__Exercise instructions__. Your response needs to be the data below, retyped exactly.

__Provided records__.
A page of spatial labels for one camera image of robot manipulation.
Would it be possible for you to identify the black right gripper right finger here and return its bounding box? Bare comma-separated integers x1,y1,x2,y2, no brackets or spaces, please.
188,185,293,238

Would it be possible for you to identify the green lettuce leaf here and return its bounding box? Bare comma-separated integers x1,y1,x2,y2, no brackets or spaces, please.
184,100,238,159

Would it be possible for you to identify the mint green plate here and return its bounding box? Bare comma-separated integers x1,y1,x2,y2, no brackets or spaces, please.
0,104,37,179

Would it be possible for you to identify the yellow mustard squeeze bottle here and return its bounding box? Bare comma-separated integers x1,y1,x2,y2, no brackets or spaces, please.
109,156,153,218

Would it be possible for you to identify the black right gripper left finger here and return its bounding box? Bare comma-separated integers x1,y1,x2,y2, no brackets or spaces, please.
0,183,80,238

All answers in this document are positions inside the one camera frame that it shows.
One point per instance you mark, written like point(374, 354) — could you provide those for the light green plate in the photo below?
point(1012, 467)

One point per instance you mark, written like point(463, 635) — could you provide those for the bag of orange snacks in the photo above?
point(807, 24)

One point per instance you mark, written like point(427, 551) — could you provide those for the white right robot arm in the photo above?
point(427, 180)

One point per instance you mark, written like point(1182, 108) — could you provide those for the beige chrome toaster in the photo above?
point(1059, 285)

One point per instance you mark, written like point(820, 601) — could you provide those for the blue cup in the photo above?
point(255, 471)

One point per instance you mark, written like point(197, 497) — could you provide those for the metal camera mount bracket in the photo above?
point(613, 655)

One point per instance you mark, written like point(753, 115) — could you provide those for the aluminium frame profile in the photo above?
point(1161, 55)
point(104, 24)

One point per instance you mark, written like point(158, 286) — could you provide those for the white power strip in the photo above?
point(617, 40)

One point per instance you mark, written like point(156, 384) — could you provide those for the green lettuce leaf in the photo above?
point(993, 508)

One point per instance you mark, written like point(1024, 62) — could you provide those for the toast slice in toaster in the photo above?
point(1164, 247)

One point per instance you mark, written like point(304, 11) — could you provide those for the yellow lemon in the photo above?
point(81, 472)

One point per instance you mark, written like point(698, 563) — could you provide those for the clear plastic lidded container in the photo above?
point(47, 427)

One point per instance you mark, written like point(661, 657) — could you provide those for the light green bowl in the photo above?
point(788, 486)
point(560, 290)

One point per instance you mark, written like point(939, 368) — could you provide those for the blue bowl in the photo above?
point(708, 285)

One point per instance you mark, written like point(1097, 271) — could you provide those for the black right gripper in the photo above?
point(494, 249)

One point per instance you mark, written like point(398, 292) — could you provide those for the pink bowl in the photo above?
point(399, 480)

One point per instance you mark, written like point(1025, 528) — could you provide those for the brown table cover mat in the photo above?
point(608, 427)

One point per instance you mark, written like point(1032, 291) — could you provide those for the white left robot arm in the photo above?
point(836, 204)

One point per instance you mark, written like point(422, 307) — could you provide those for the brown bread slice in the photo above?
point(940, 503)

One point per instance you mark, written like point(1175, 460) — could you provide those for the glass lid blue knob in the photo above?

__Exercise output__.
A page of spatial labels for one camera image of robot manipulation.
Would it be possible for you to identify the black right gripper right finger here and return its bounding box? Bare comma-separated integers x1,y1,x2,y2, no brackets or spaces, please.
188,185,293,238

Would it be possible for you to identify the green lettuce leaf here and return its bounding box? Bare comma-separated integers x1,y1,x2,y2, no brackets or spaces, please.
184,100,238,159

Would it be possible for you to identify the mint green plate here and return its bounding box? Bare comma-separated integers x1,y1,x2,y2, no brackets or spaces, please.
0,104,37,179

Would it be possible for you to identify the yellow mustard squeeze bottle here and return its bounding box? Bare comma-separated integers x1,y1,x2,y2, no brackets or spaces, please.
109,156,153,218

Would it be possible for you to identify the black right gripper left finger here and return its bounding box? Bare comma-separated integers x1,y1,x2,y2, no brackets or spaces, please.
0,183,80,238

All answers in this document are positions inside the one camera frame that it shows.
One point per instance you mark, written like point(374, 354) — could you provide those for the light green plate in the photo below?
point(1012, 467)

One point per instance you mark, written like point(463, 635) — could you provide those for the bag of orange snacks in the photo above?
point(807, 24)

One point per instance you mark, written like point(427, 551) — could you provide those for the white right robot arm in the photo above?
point(427, 180)

One point per instance you mark, written like point(1182, 108) — could you provide those for the beige chrome toaster in the photo above?
point(1059, 285)

One point per instance you mark, written like point(820, 601) — could you provide those for the blue cup in the photo above?
point(255, 471)

One point per instance you mark, written like point(197, 497) — could you provide those for the metal camera mount bracket in the photo above?
point(613, 655)

One point per instance you mark, written like point(753, 115) — could you provide those for the aluminium frame profile in the photo above?
point(1161, 55)
point(104, 24)

One point per instance you mark, written like point(158, 286) — could you provide those for the white power strip in the photo above?
point(617, 40)

One point per instance you mark, written like point(156, 384) — could you provide those for the green lettuce leaf in the photo above?
point(993, 508)

One point per instance you mark, written like point(1024, 62) — could you provide those for the toast slice in toaster in the photo above?
point(1164, 247)

One point per instance you mark, written like point(304, 11) — could you provide those for the yellow lemon in the photo above?
point(81, 472)

One point per instance you mark, written like point(698, 563) — could you provide those for the clear plastic lidded container in the photo above?
point(47, 427)

One point per instance you mark, written like point(661, 657) — could you provide those for the light green bowl in the photo above?
point(788, 486)
point(560, 290)

One point per instance you mark, written like point(939, 368) — could you provide those for the blue bowl in the photo above?
point(708, 285)

One point per instance you mark, written like point(1097, 271) — could you provide those for the black right gripper in the photo above?
point(494, 249)

One point per instance you mark, written like point(398, 292) — could you provide those for the pink bowl in the photo above?
point(399, 480)

One point per instance you mark, written like point(1025, 528) — could you provide those for the brown table cover mat in the photo above?
point(608, 427)

One point per instance you mark, written like point(1032, 291) — could you provide those for the white left robot arm in the photo above?
point(836, 204)

One point per instance you mark, written like point(422, 307) — could you provide those for the brown bread slice in the photo above?
point(940, 503)

One point per instance you mark, written like point(1175, 460) — could you provide those for the glass lid blue knob in the photo above?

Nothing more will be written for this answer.